Yesterday I was a guest at the meeting of the Common Life Liturgical Commission. This is the highest liturgical body in our church with representatives from each tikanga (Maori, Pakeha, Polynesia).

I was invited by the chair, Bishop Kito Pikaahu, and they welcomed me very graciously. The commission worked systematically through issues – the unanimously-passed motion from the Christchurch synod was a very helpful framework for our discussions.

Regulars here will be aware of my concern about the plan to print a revised New Zealand Prayer Book without following the appropriate procedures. The breaking news is: that is not going ahead. I have been working on this from when I first became aware of and advocated against the vague “Motion 5” at General Synod Te Hīnota Whānui in 2010.

The positive is that if there is to be a revised Prayer Book something much better could be the result.

Clearly far more thought and work needs to be done on the issue Christchurch raises about what in liturgy is required, allowed, or forbidden.

We have “formularies”, “authorised services”, “received” services, and “resources”. We are not even sure, for example, when we have a formulary, whether that is all that is allowed to be used, or whether something else is also allowed. If that is the uncertainty around formularies, no wonder there is confusion when it gets to “authorised services”.

There is the Prayer Book, and then there are the first, second, and third schedules (to Title G Canon VI). Even what A New Zealand Prayer Book He Karakia Mihinare o Aotearoa refers to is not as straightforward as one might think.

For those who have not been following the issues (and the links in this post will get you up to speed on this) I will try and express a couple of issues as simply as possible (understanding that much more could be said and being brief is in danger of oversimplifying):

1) In the Eucharist, the great tradition is that the prayer at the core of the Ministry of the Word, like the prayer at the core of the Ministry of the Sacrament, is addressed to God (the First Person of the Trinity), through Christ, in the power of the Holy Spirit. In the Ministry of the Sacrament the prayer with that dynamic is called the Great Thanksgiving, the Eucharistic Prayer, the Consecration. In the Ministry of the Word the prayer with that dynamic is called the collect, the opening prayer.

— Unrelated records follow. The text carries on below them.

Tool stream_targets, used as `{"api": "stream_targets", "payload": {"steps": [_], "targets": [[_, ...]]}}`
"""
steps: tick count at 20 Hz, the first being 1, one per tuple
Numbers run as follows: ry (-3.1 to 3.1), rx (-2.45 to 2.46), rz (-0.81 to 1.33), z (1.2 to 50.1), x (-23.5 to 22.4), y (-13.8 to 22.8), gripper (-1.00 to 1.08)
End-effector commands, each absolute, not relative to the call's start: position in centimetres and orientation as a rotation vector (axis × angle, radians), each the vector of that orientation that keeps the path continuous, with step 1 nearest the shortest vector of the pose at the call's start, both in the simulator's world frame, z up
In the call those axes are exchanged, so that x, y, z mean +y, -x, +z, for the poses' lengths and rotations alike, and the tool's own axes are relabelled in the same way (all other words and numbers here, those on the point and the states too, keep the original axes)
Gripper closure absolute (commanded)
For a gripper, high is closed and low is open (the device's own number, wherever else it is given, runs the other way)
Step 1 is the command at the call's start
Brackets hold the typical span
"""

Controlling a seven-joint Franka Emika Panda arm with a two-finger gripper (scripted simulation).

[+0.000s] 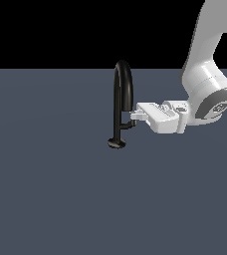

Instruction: Turn on the faucet by rotating a designated handle.

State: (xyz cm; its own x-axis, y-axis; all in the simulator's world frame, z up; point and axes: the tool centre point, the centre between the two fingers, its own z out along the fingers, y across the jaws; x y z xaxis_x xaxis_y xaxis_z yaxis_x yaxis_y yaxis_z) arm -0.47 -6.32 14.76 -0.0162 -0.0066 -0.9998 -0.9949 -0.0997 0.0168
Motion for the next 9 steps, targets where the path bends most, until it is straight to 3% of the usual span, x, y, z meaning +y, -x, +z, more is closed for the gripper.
{"api": "stream_targets", "payload": {"steps": [1, 9], "targets": [[1.275, 1.181, 1.297, 13.5, -6.4, 1.0, 1.08], [1.266, 1.19, 1.31, 8.9, -6.6, 3.2, 1.08]]}}
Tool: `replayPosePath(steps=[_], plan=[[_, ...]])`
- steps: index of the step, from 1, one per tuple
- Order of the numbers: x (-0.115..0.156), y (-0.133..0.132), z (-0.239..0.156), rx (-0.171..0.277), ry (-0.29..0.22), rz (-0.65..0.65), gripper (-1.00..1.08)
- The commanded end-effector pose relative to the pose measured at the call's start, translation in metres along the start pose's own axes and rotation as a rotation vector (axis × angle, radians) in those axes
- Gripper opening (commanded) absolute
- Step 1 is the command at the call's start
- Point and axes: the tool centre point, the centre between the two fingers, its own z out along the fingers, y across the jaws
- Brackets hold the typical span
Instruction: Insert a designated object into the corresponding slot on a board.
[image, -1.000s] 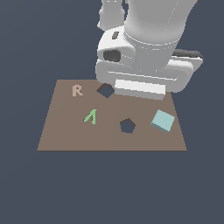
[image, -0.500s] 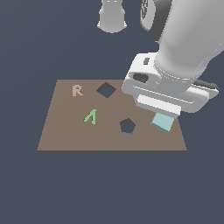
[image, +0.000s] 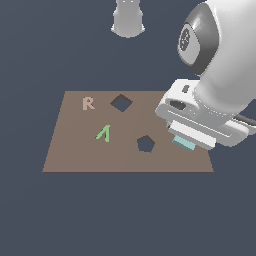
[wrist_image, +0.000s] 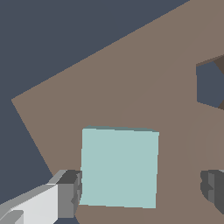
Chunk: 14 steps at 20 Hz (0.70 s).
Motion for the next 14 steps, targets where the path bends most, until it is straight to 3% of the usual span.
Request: replayPosePath(steps=[1, 14], plan=[[0.001, -0.007, 0.005, -0.001, -0.001, 0.024, 1.0], [0.002, -0.014, 0.017, -0.002, -0.003, 0.045, 1.0]])
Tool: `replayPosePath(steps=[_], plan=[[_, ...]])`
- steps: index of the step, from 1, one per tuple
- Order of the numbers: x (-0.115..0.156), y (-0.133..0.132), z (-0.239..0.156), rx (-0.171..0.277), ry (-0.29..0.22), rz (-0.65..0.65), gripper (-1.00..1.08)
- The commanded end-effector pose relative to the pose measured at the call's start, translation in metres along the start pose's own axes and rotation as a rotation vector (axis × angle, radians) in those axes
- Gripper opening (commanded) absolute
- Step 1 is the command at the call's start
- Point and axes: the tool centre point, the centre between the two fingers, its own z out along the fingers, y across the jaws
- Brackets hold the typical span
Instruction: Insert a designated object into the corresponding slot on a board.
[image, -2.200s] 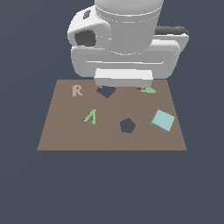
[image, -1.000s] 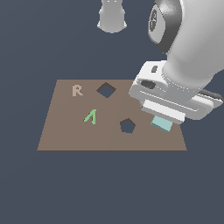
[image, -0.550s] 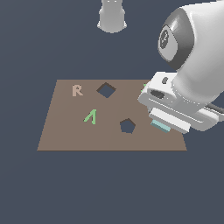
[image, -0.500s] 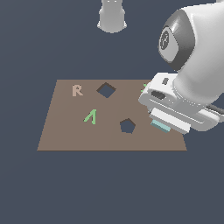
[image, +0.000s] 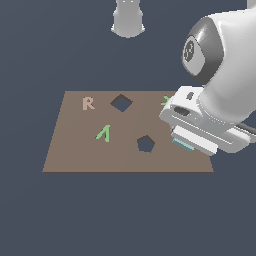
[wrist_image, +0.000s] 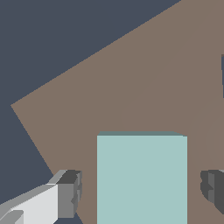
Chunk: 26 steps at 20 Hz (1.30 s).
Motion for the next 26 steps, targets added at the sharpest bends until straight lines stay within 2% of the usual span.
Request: replayPosePath(steps=[1, 6, 7, 20, 26], plan=[[0.0, 0.0, 0.007, -0.001, -0.001, 0.001, 1.0], [0.0, 0.0, 0.017, -0.001, -0.001, 0.002, 1.0], [0.0, 0.0, 0.017, -0.001, -0.001, 0.002, -1.0], [0.001, 0.0, 0.016, 0.0, 0.0, 0.006, -1.0], [0.008, 0.008, 0.016, 0.0, 0.0, 0.069, -1.0]])
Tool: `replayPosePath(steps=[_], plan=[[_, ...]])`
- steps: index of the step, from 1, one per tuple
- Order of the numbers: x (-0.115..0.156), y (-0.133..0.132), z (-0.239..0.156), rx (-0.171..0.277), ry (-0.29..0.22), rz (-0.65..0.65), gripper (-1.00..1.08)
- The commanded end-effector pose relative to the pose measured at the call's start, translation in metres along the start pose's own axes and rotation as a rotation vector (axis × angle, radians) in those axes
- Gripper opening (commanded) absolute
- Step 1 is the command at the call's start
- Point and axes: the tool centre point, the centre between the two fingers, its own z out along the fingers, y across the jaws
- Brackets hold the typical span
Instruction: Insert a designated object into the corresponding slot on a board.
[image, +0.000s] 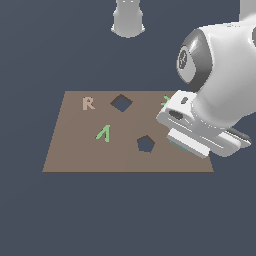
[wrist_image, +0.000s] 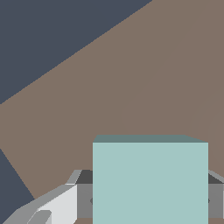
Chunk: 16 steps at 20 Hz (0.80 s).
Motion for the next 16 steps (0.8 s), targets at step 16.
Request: replayPosePath(steps=[16], plan=[[0.047, 0.078, -0.004, 0.001, 0.001, 0.548, -1.0]])
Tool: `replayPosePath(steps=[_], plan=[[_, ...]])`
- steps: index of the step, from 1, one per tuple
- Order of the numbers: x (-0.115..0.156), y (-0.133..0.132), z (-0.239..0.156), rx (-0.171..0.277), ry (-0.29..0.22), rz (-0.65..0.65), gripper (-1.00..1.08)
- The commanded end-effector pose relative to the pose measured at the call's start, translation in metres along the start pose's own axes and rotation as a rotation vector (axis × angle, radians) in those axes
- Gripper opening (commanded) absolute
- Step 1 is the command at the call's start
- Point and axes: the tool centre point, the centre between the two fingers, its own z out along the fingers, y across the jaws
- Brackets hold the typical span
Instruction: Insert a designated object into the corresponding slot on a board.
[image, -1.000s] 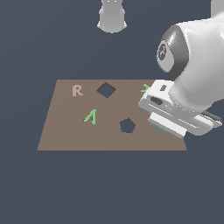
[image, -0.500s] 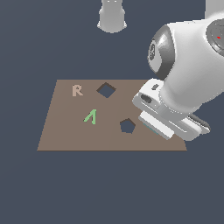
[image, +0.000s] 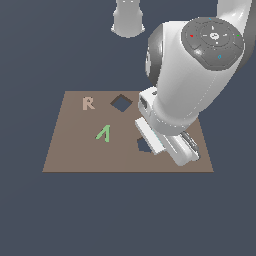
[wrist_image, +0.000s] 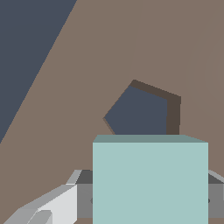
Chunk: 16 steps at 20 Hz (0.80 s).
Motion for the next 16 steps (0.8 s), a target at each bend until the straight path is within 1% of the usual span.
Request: replayPosePath(steps=[1, 5, 9, 12, 16], plan=[[0.013, 0.013, -0.001, 0.001, 0.0, 0.113, -1.0], [0.031, 0.04, -0.002, 0.001, 0.0, 0.305, -1.0], [0.045, 0.072, -0.004, 0.001, 0.0, 0.512, -1.0], [0.05, 0.098, -0.004, 0.001, 0.0, 0.665, -1.0], [0.051, 0.127, -0.005, 0.0, 0.0, 0.835, -1.0]])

The revision was going to assign a single prayer to each service. The prayer was possibly lovely in itself, possibly appropriate in other contexts, but often addressed to Jesus or the Holy Spirit – and hence abandoning our inherited dynamic and weakening our already-weak Trinitarian spirituality, theology, and liturgical heritage.

2) Our church has a formal process for altering doctrine and liturgical practice. To alter a formulary, such as our Prayer Book content, requires a statute to be passed at General Synod/te Hīnota Whānui (GSTHW), then passing at diocesan synods and hui amorangi, then passing at a newly elected GSTHW and then lying on the table for a year for anyone to challenge. Only after that rigorous process is the new formulary in place. None of that happened for this revision.

The revised Prayer Book was at the point of being run off. About two hundred pages were revised.

There were times when I became a bit tired and disheartened by my efforts and being such a lone voice in this. [Sadly we now appear a one-issue church. Had the word “homosexuality” appeared somewhere, there would have been a rallying of energy from all sides.] Then the Christchurch diocesan synod came in behind this unanimously. And also the Dunedin diocesan synod. Members from the influential Tikanga Pakeha Liturgical Working Group voiced concern. Now the Common Life Liturgical Commission also brings its significant voice and process to this and so I am delighted that – the presses have been stopped.